EFFECTS OF BIOLOGICAL OXIDANTS ON THE CATALYTIC ACTIVITY AND STRUCTURE OF GROUP

生物氧化剂对催化活性和基团结构的影响

• 批准号: 7721510
• 负责人: HAOWEI SONG
• 金额: $ 0.44万
• 依托单位: WASHINGTON UNIVERSITY
• 依托单位国家: 美国
• 财政年份: 2008
• 资助国家: 美国
• 起止时间: 2008-02-01 至 2009-01-31
• 项目状态: 已结题
• 来源: https://reporter.nih.gov/project-details/7721510
• 关键词: 6-(bromomethylene)tetrahydro-3-(1-naphthaleneyl)-2H-pyran-2-one; Affect; Apoptosis; Attenuated; Biological; Blood Vessels; Cell Proliferation; Cells; Computer Retrieval of Information on Scientific Projects Database; Consensus Sequence; Dithiothreitol; Enzymes; Event; Exhibits; Funding; Grant; Group Structure; Hydrogen Peroxide; Institution; Islet Cell; Islets of Langerhans; Lipase; Modification; Mutagenesis; Neurons; Oxidants; Oxidation-Reduction; Oxidative Stress; Oxides; Phagocytes; Phospholipase A2; Phospholipids; Rate; Reaction; Regulation; Reporting; Research; Research Personnel; Resources; Role playing therapy; Signal Transduction; Site-Directed Mutagenesis; Source; Sulfenic Acids; Sulfhydryl Compounds; Sulfonic Acids; Sulfoxide; Temperature; Time; Transcriptional Regulation; United States National Institutes of Health; arachidonate; disulfide bond; insulinoma; mutant; oxidation; suicide substrates

This subproject is one of many research subprojects utilizing the resources provided by a Center grant funded by NIH/NCRR. The subproject and investigator (PI) may have received primary funding from another NIH source, and thus could be represented in other CRISP entries.
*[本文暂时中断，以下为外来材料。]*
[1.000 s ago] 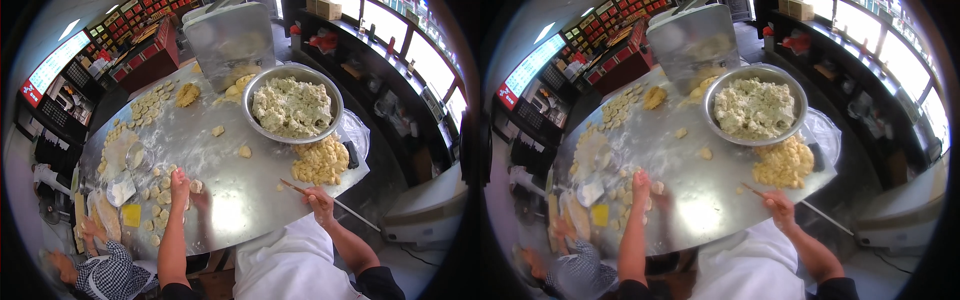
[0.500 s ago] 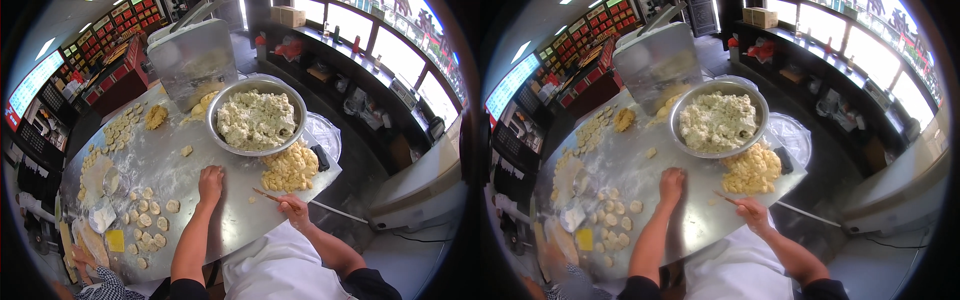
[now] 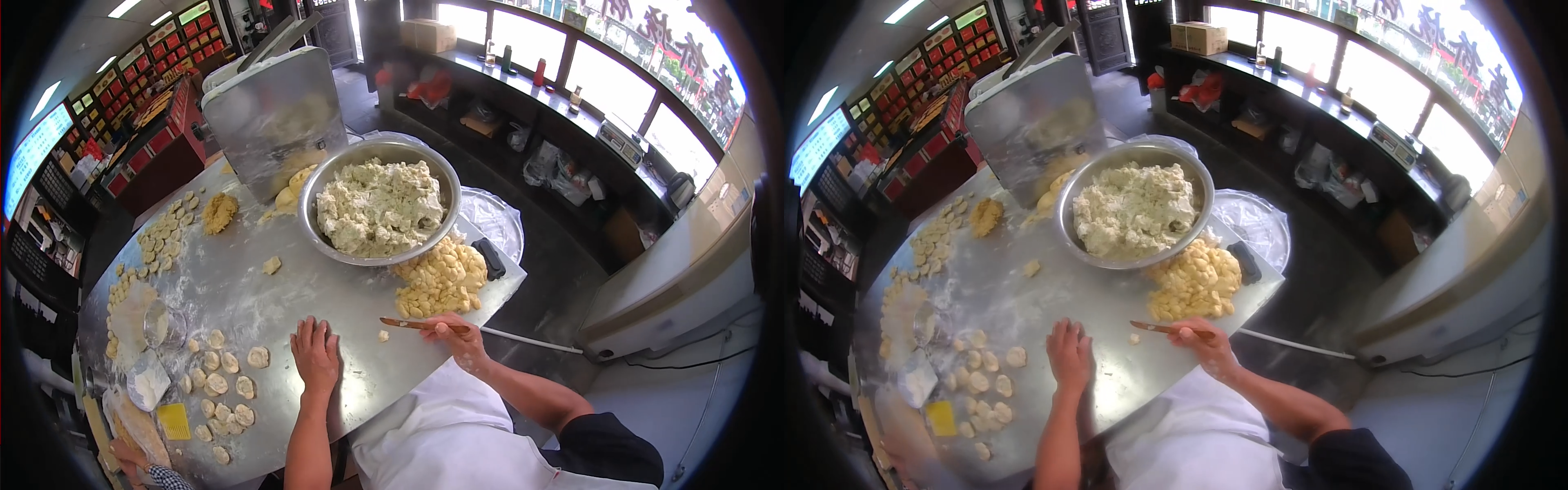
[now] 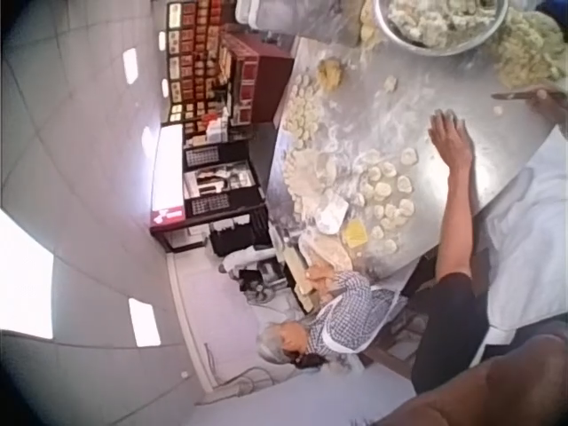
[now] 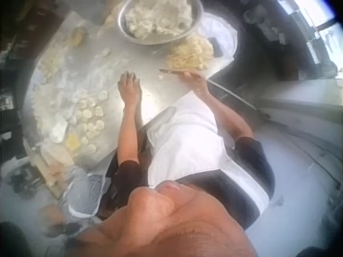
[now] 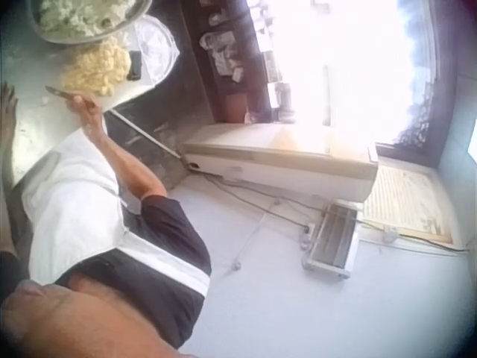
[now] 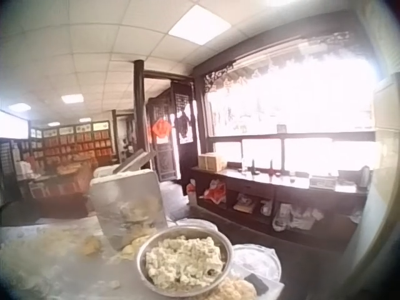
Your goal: Filling and folding dumplings at a large prep table in a kitchen.
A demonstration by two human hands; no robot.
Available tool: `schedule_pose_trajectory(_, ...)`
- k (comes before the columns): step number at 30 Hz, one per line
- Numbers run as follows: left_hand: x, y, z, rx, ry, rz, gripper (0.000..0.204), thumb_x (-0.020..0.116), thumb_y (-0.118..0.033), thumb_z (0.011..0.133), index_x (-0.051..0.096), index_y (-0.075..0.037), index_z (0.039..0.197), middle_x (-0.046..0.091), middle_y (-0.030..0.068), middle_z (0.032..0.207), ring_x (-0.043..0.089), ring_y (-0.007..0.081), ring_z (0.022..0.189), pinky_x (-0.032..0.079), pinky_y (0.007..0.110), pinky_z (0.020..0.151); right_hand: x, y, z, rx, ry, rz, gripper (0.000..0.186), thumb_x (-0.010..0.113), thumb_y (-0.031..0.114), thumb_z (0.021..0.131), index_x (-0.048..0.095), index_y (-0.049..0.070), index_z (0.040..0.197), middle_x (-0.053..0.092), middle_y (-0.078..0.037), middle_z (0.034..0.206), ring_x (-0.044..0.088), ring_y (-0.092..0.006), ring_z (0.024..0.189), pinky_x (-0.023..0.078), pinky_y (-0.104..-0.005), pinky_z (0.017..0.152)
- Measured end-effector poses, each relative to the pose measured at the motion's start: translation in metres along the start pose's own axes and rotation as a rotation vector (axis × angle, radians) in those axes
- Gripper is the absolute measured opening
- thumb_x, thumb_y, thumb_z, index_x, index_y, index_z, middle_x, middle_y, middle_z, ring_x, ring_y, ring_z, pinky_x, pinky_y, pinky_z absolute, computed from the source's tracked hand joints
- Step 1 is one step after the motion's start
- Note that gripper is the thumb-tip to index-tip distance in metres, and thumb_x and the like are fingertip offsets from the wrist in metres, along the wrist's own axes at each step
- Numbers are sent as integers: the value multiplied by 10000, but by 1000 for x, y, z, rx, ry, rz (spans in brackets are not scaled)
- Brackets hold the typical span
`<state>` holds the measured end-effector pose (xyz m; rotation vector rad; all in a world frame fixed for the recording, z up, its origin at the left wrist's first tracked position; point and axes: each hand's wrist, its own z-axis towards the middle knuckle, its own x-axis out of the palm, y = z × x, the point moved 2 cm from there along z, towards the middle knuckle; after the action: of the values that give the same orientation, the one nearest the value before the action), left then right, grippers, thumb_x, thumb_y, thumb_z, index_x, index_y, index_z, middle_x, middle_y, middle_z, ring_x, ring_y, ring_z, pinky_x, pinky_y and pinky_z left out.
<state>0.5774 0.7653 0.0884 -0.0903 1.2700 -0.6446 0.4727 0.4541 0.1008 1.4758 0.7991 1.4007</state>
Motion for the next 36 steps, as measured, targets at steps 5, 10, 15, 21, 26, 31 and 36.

The institution listed is for the Center, which is not necessarily the institution for the investigator. Group VIA phospholipase A2 (iPLA2) is expressed in phagocytes, vascular cells, pancreatic islet -cells, neurons, and other cells and plays roles in transcriptional regulation, cell proliferation, apoptosis, secretion, and other events. A bromoenol lactone (BEL) suicide substrate used to study iPLA2 functions inactivates iPLA2 by alkylating Cys thiols. Because thiol redox reactions are important in signaling and some cells that express iPLA2 produce biological oxidants, iPLA2 might be subject to redox regulation. We report that biological concentrations of H2O2, NO, and HOCl inactivate iPLA2, and this can be partially reversed by dithiothreitol (DTT). Oxidant-treated iPLA2 modifications were studied by LC-MS/MS analyses of tryptic digests and included DTT-reversible events, e.g., formation of disulfide bonds and sulfenic acids, and others not so reversed, e.g., formation of sulfonic acids, Trp oxides, and Met sulfoxides. W460 oxidation could cause irreversible inactivation because it is near the lipase consensus sequence (463GTSTG467), and site-directed mutagenesis of W460 yields active mutant enzymes that exhibit no DTT-irreversible oxidative inactivation. Cys651-sulfenic acid formation could be one DTT-reversible inactivation event because Cys651 modification correlates closely with activity loss and its mutagenesis reduces sensitivity to inhibition. Intermolecular disulfide bond formation might also cause reversible inactivation because oxidant-treated iPLA2 contains DTT-reducible oligomers, and oligomerization occurs with time- and temperature-dependent iPLA2 inactivation that is attenuated by DTT or ATP. Subjecting insulinoma cells to oxidative stress induces iPLA2 oligomerization, loss of activity, and subcellular redistribution and reduces the rate of release of arachidonate from phospholipids. These findings raise the possibility that redox reactions affect iPLA2 functions.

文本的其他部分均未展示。